Ignoring the images, restate the records below word for word.
RECORDS TO PROCESS Block Start
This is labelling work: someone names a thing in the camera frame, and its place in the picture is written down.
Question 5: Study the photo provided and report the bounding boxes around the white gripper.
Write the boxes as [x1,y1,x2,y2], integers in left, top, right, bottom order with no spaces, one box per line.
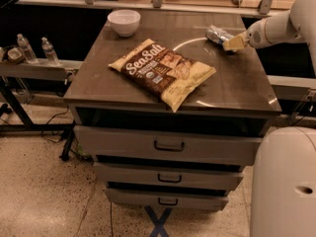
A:
[223,19,272,51]

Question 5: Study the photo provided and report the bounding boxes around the silver blue redbull can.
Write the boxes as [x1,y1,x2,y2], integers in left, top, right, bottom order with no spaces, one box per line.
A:
[205,25,233,45]

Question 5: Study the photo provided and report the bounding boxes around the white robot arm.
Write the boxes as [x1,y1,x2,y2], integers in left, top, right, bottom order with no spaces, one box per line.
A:
[222,0,316,72]

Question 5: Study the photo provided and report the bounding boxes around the brown sea salt chip bag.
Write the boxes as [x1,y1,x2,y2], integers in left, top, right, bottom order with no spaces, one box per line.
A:
[110,39,216,113]

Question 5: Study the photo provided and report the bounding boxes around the white bowl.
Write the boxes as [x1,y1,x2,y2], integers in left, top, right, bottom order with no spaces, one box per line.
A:
[108,10,141,37]

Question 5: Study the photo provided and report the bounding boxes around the grey drawer cabinet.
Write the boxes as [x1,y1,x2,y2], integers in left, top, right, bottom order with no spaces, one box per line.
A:
[65,11,280,210]

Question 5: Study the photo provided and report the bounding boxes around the top grey drawer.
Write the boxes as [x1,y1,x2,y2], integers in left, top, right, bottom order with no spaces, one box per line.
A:
[74,125,262,166]

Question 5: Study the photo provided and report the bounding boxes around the grey drawer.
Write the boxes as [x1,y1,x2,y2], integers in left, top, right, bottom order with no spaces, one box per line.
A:
[74,125,262,166]
[94,163,243,191]
[106,188,228,211]

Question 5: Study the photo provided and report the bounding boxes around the middle grey drawer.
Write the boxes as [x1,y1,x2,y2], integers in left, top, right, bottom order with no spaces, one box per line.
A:
[94,163,243,191]

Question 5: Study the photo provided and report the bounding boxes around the right clear water bottle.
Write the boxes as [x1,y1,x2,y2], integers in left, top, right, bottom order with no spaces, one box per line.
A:
[41,38,60,66]

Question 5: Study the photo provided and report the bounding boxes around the clear water bottle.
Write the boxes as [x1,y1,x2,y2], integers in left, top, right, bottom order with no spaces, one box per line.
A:
[41,38,60,66]
[17,34,38,64]

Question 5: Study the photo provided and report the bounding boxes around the grey side bench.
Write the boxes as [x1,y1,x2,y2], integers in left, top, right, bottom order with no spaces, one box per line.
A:
[0,58,82,81]

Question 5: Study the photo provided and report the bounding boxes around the bottom grey drawer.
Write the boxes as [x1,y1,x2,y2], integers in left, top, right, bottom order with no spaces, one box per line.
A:
[106,188,228,211]

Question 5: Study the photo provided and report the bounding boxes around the blue tape cross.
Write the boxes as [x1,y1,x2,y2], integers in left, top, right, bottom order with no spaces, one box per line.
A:
[144,206,172,237]

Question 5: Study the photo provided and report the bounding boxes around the left clear water bottle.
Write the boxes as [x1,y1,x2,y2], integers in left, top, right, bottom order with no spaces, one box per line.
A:
[17,34,38,64]

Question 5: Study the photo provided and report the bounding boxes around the small round dish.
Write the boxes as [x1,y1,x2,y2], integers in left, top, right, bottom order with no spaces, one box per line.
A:
[0,45,25,64]
RECORDS TO PROCESS Block End
> RESULT
This is labelling work: someone names a thing in the camera frame, and its place in the picture is written down.
Question 5: Study the photo provided and report the bounding boxes around the white gripper.
Write the boxes as [x1,y1,x2,y2], integers in left, top, right, bottom order with no spaces, one box per line.
A:
[223,19,272,51]

Question 5: Study the photo provided and report the bounding boxes around the silver blue redbull can.
Write the boxes as [x1,y1,x2,y2], integers in left, top, right, bottom order with no spaces, one box per line.
A:
[205,25,233,45]

Question 5: Study the photo provided and report the bounding boxes around the white robot arm.
Write the boxes as [x1,y1,x2,y2], integers in left, top, right, bottom order with no spaces, one box per line.
A:
[222,0,316,72]

Question 5: Study the photo provided and report the bounding boxes around the brown sea salt chip bag.
Write the boxes as [x1,y1,x2,y2], integers in left, top, right, bottom order with no spaces, one box per line.
A:
[110,39,216,113]

Question 5: Study the photo provided and report the bounding boxes around the white bowl.
Write the boxes as [x1,y1,x2,y2], integers in left, top, right, bottom order with no spaces, one box per line.
A:
[108,10,141,37]

Question 5: Study the photo provided and report the bounding boxes around the grey drawer cabinet.
Write the boxes as [x1,y1,x2,y2], integers in left, top, right, bottom order with no spaces, one box per line.
A:
[65,11,280,210]

Question 5: Study the photo provided and report the bounding boxes around the top grey drawer.
Write the boxes as [x1,y1,x2,y2], integers in left, top, right, bottom order with no spaces, one box per line.
A:
[74,125,262,166]

Question 5: Study the photo provided and report the bounding boxes around the grey drawer.
Write the boxes as [x1,y1,x2,y2], integers in left, top, right, bottom order with no spaces, one box per line.
A:
[74,125,262,166]
[94,163,243,191]
[106,188,228,211]

Question 5: Study the photo provided and report the bounding boxes around the middle grey drawer.
Write the boxes as [x1,y1,x2,y2], integers in left, top, right, bottom order with no spaces, one box per line.
A:
[94,163,243,191]

Question 5: Study the photo provided and report the bounding boxes around the right clear water bottle.
Write the boxes as [x1,y1,x2,y2], integers in left, top, right, bottom order with no spaces, one box per line.
A:
[41,38,60,66]

Question 5: Study the photo provided and report the bounding boxes around the clear water bottle.
Write the boxes as [x1,y1,x2,y2], integers in left, top, right, bottom order with no spaces, one box per line.
A:
[41,38,60,66]
[17,34,38,64]

Question 5: Study the photo provided and report the bounding boxes around the grey side bench.
Write the boxes as [x1,y1,x2,y2], integers in left, top, right, bottom order with no spaces, one box per line.
A:
[0,58,82,81]

Question 5: Study the photo provided and report the bounding boxes around the bottom grey drawer.
Write the boxes as [x1,y1,x2,y2], integers in left, top, right, bottom order with no spaces, one box per line.
A:
[106,188,228,211]

Question 5: Study the photo provided and report the bounding boxes around the blue tape cross.
Write the boxes as [x1,y1,x2,y2], integers in left, top, right, bottom order with no spaces, one box per line.
A:
[144,206,172,237]

Question 5: Study the photo provided and report the bounding boxes around the left clear water bottle.
Write the boxes as [x1,y1,x2,y2], integers in left, top, right, bottom order with no spaces, one box per line.
A:
[17,34,38,64]

Question 5: Study the photo provided and report the bounding boxes around the small round dish.
Write the boxes as [x1,y1,x2,y2], integers in left, top, right, bottom order with no spaces, one box per line.
A:
[0,45,25,64]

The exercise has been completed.